Despite the fact that Defendants do not raise this argument in their motions to dismiss, it is still proper for this Court to raise it. 28 U.S.C. § 1915 requires the federal courts to review complaints filed by persons that are proceeding IFP and to dismiss, at any time, any action that is frivolous or malicious, fails to state a claim on which relief may be granted, or seeks monetary relief against a defendant who is immune from such relief. 28 U.S.C. § 1915(e)(2)(B). Thus, a court must dismiss, sua sponte, a complaint that lacks arguable merit in fact or law. Stackhouse v. Crocker, 266 F.App'x 189, 190 (3d Cir. 2008) (citing Neitzke v. Williams, 490 U.S. 319, 325 (1989)). The standard for reviewing a complaint under this section 1915(e)(2)(B) is the same as that for determining a motion to dismiss pursuant to Rule 12(b)(6) of the Federal Rules of Civil Procedure. See Tourscher v. McCullough, 184 F.3d 236, 240 (3d Cir. 1999); see also Banks v. Mozingo, No. 08-004, 2009 WL 497572, at * 6 (W.D. Pa. Feb. 26, 2009) (Cercone, J.). Based on the above analysis, it is clear that Plaintiff's claims lack merit. As such, they should be dismissed. Additionally, as it appears that leave to amend would be futile, dismissal should be with prejudice.

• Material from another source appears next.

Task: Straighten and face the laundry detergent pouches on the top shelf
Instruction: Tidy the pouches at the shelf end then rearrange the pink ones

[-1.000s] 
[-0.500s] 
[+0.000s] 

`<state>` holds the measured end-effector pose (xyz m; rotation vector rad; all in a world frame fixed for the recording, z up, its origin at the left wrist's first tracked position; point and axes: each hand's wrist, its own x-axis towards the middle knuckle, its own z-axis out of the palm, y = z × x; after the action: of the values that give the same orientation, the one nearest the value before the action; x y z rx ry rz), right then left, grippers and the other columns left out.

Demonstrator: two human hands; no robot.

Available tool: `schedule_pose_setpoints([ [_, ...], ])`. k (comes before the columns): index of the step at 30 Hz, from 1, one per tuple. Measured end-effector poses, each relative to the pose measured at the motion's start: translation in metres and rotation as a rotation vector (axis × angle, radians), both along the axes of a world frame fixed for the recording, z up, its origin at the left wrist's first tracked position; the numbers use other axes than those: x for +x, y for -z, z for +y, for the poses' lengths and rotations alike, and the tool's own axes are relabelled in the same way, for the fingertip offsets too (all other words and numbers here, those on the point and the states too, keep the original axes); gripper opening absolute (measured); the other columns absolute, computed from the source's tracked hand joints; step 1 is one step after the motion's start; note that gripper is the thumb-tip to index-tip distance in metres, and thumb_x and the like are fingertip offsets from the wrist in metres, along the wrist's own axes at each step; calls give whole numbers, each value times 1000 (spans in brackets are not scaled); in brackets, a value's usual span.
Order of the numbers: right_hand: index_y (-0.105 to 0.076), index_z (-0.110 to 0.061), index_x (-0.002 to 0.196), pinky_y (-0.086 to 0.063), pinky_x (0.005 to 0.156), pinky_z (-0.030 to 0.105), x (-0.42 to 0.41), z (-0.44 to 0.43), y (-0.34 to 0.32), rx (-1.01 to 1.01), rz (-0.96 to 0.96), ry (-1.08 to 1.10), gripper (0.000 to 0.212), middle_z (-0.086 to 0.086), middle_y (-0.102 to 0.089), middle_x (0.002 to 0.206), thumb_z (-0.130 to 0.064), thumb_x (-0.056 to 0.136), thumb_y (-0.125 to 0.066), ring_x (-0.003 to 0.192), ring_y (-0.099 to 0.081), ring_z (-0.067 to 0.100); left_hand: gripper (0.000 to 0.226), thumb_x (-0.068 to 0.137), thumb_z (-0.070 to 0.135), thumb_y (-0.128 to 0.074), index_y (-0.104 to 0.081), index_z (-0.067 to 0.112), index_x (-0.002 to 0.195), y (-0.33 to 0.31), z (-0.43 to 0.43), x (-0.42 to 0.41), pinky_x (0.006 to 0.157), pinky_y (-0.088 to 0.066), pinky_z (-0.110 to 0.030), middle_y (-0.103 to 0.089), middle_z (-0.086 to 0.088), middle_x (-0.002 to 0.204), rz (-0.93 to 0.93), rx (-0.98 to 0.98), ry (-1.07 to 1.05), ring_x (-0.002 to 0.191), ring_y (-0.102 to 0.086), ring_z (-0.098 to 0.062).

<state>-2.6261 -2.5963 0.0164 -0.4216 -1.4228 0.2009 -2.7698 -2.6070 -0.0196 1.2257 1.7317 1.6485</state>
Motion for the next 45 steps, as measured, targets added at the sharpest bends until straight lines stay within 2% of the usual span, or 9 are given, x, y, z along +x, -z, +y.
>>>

b. Failure to Exhaust Administrative Remedies

Under the Prisoner Litigation Reform Act ("PLRA"), the mandatory exhaustion requirement mandates the following:

(a) Applicability of administrative remedies

No action shall be brought with respect to prison conditions under section 1983 of this title, or any other Federal law, by a prisoner confined in any jail, prison, or other correctional facility until such administrative remedies as are available are exhausted.
42 U.S.C. § 1997e(a). Before filing a civil action, a prisoner-plaintiff must exhaust his administrative remedies. Booth v. Churner, 206 F.3d 289, 300 (3d Cir. 2000), aff'd, 532 U.S. 731 (2001).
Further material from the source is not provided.